3. Whether the appeal by the defendant 2 is lawful;
A. If a copy of a complaint, an original copy, etc. of a judgment were served by service by public notice, barring any special circumstance, the defendant was unaware of the service of the judgment without negligence. In such a case, the defendant is entitled to file a subsequent appeal within two weeks (30 days if the cause ceases to exist in a foreign country at the time the cause ceases to exist) after the cause ceases to exist (30 days if the cause ceases to exist). Here, the term “after the cause ceases to exist” refers not to the time when the party or legal representative becomes aware of the fact that the judgment was served by public notice, but to the time when the fact that the judgment was served by public notice was ordinarily known, barring any special circumstance, it shall be deemed that the party or legal representative was aware of the fact that the judgment was served by public notice only when the party or legal representative inspected the records of the case or received new original copy of the judgment by public notice (see, e.g., Supreme Court Decision 2004Da8005, Feb. 24, 2006).
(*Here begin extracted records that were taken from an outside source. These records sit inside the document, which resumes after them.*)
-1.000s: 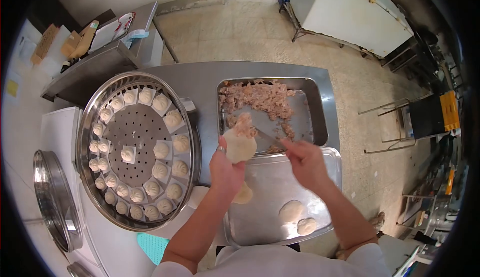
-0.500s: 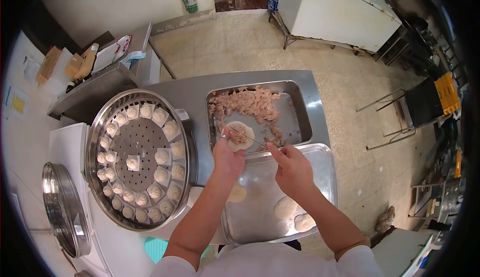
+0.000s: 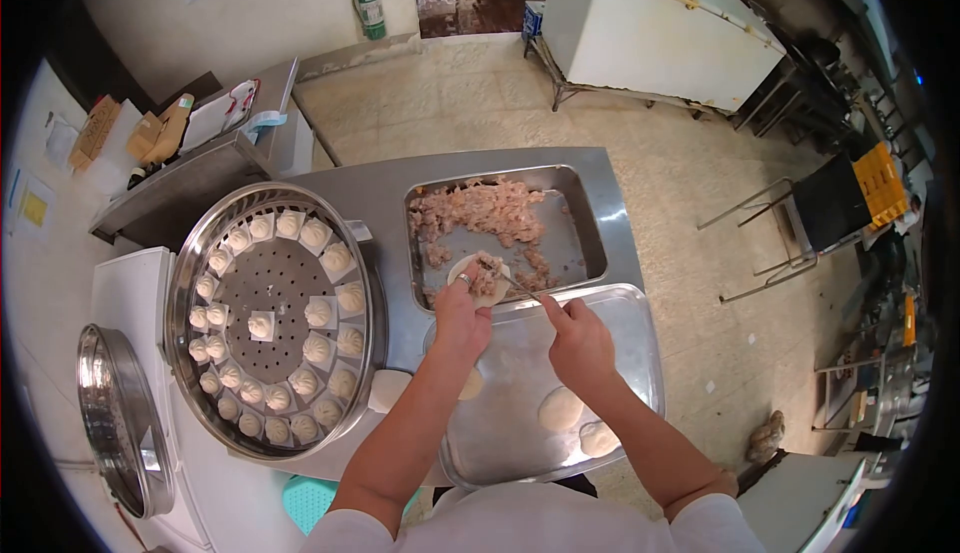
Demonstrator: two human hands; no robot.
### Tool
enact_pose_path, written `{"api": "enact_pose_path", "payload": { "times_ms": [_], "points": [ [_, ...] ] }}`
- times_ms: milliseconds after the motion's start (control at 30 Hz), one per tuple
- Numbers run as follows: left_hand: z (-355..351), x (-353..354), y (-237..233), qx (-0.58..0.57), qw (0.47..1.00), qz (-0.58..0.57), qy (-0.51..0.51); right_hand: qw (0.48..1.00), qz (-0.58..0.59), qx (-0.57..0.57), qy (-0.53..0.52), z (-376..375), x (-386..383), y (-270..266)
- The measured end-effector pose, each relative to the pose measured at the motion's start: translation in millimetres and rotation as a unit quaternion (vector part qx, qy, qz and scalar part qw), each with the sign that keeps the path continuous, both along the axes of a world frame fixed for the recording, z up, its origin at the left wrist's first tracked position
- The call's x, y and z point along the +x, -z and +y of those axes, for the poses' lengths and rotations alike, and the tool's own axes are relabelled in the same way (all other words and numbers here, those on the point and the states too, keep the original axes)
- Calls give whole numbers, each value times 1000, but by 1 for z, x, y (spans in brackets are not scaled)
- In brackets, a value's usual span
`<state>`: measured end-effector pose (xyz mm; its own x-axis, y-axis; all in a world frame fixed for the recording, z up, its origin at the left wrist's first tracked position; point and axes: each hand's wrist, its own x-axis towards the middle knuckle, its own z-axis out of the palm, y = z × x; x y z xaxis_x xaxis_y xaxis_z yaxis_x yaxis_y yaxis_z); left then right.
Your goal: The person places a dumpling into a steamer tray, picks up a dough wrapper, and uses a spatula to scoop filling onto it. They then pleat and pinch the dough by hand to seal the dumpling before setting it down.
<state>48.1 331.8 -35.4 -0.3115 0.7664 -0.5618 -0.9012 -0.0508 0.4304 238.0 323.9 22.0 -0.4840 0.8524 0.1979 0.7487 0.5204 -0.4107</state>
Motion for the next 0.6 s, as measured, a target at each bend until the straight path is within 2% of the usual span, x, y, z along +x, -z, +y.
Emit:
{"api": "enact_pose_path", "payload": {
  "times_ms": [167,267,367,467,600],
  "points": [
    [-2,-2,2,22,999,-34,-7,994,44,-36,91,1,0,2],
    [-6,-5,-10,6,998,-60,-25,987,99,-89,86,12,12,11],
    [-8,-6,-23,-4,995,-90,-29,956,71,-269,99,16,27,5],
    [-6,-9,-22,10,996,-87,-21,946,53,-307,92,12,51,-9],
    [-3,-13,-11,35,997,-67,15,988,20,-123,90,2,69,-23]
  ]
}}
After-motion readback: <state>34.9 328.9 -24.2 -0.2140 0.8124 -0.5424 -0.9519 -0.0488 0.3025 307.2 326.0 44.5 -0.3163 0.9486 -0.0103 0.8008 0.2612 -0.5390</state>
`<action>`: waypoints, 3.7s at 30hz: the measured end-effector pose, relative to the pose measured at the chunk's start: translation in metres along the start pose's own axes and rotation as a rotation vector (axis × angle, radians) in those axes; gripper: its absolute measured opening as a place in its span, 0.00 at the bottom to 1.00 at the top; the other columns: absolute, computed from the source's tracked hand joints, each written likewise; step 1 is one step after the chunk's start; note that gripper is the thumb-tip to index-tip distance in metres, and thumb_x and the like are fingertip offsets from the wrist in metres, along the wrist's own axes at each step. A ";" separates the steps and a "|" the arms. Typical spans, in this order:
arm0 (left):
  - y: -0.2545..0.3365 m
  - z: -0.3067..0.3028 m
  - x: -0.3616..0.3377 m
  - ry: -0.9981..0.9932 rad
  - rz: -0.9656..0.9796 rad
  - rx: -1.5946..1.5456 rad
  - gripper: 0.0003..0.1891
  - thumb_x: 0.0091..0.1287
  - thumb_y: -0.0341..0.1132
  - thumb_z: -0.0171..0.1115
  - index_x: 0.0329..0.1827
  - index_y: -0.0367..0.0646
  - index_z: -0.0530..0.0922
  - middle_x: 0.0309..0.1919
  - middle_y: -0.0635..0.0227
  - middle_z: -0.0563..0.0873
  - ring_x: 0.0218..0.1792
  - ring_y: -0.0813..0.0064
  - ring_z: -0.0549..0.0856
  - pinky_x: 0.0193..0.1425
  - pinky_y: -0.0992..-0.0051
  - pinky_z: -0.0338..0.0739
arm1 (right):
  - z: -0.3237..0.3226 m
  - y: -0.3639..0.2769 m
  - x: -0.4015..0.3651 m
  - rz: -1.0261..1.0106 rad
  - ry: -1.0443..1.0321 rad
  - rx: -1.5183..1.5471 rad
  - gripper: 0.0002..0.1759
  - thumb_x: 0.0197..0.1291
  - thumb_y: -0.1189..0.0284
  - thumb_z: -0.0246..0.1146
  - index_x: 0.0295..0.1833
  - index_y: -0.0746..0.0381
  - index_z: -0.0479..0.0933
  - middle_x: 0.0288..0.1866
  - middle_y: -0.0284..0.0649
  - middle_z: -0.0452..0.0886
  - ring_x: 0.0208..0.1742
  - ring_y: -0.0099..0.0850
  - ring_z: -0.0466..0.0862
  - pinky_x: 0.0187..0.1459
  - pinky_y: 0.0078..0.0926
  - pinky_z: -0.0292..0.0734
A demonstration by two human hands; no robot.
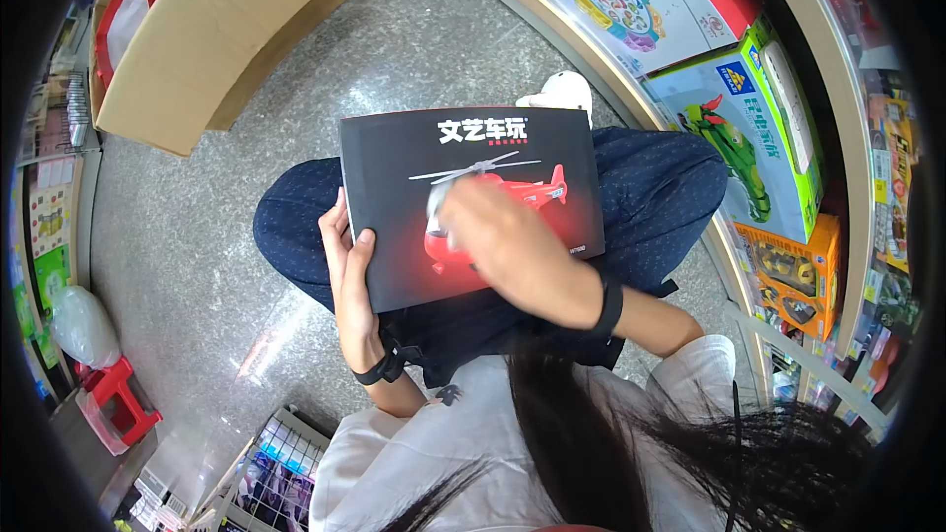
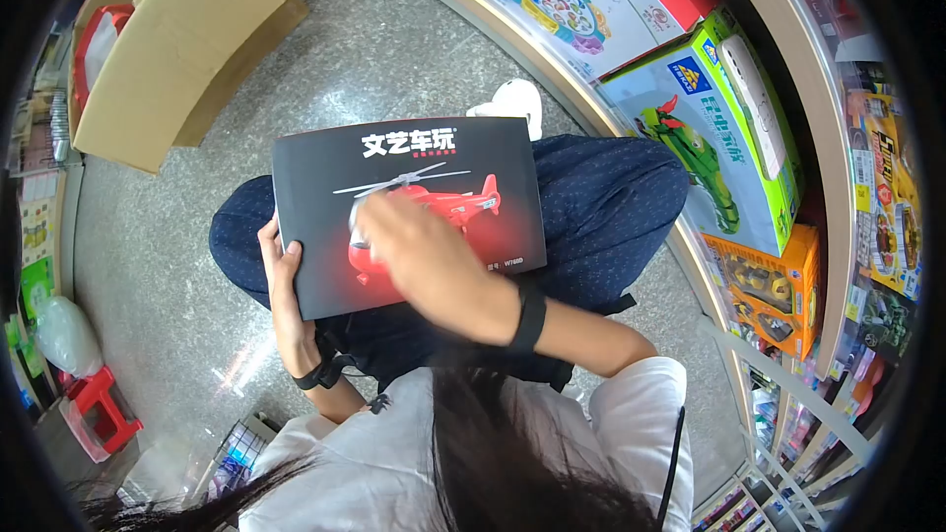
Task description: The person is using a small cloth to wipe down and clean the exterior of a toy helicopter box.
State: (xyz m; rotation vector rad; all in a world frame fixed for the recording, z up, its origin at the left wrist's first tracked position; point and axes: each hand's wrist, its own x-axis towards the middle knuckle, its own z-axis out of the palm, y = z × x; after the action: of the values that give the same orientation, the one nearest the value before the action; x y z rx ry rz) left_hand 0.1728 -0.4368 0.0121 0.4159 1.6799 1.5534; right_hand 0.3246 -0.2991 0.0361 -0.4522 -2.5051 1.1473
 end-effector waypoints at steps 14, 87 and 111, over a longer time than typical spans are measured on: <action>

In this case, on November 9, 201, the Defendants filed a subsequent appeal against the Seoul High Court Decision No. 2011Na101904, the Defendants filed a subsequent appeal against the instant judgment. During the said appellate trial, the attorney of the Plaintiff’s succeeding intervenor submitted preparatory documents attached to the instant judgment on April 26, 2012. On the same day, the Defendants’ legal representative of the instant subsequent suit was served with the aforementioned preparatory documents and copies of the instant first instance judgment, and searched the progress of the instant first instance judgment through the case search by the Supreme Court. The Defendants filed a subsequent appeal on July 3, 2012, which was 30 days after the lapse of 30 days from the Defendants, on the grounds that the Defendants failed to satisfy the requirements of the first instance court’s first instance judgment as recognized by the first 1.1. The Defendants’ legal representative, as well as the parties, and his legal representative, were also included in the instant lawsuit by public notice, and thus, did not constitute Defendant 21.26.
B. As to this, the Defendants asserted that the Defendants’ subsequent supplement period should not be deemed to be the negligence of the Defendants as the parties concerned, and that the subsequent supplement period per the subsequent supplement period per the two or thirty days determined by the parties concerned should be allowed due to the reasons not attributable to the parties. However, even if the parties concerned failed to comply with the subsequent supplement period due to the reasons not attributable to them, the subsequent supplement period is not not not the peremptory period, and even if the parties concerned failed to comply with the subsequent supplement period due to the reasons not attributable to them, it cannot be again acknowledged (see the New Civil Procedure Act (III). The above assertion by the Defendants is without merit.
4. Conclusion
Since the appeal by the Defendants is unlawful, it is so decided as per Disposition by the assent of all participating Justices.